## Task goal
Only a number is expected here: the count of lines in the data that contain "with".

## Data segment
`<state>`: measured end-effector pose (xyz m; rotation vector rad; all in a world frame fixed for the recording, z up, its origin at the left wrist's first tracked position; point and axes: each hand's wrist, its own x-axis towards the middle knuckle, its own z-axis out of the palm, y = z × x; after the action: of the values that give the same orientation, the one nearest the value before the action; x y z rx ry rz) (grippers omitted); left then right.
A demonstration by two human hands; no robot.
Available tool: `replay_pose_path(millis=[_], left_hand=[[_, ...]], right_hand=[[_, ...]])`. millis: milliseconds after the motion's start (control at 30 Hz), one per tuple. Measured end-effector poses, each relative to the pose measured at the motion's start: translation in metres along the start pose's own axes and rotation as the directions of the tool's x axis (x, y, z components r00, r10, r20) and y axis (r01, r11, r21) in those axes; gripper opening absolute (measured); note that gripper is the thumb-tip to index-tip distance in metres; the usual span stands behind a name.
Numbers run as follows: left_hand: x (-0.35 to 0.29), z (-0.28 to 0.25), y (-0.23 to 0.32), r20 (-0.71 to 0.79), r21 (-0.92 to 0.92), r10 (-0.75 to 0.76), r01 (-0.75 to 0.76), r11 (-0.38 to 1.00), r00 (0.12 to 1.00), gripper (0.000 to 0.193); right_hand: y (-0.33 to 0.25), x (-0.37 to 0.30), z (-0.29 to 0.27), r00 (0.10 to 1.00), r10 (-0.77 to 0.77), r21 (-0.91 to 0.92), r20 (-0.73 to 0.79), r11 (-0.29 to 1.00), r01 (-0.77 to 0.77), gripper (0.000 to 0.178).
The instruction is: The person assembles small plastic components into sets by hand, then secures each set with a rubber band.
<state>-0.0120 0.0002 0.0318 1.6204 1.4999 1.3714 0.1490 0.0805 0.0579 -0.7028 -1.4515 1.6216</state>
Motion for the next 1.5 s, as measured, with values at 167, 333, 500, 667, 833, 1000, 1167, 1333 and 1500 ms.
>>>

## Completed exercise
2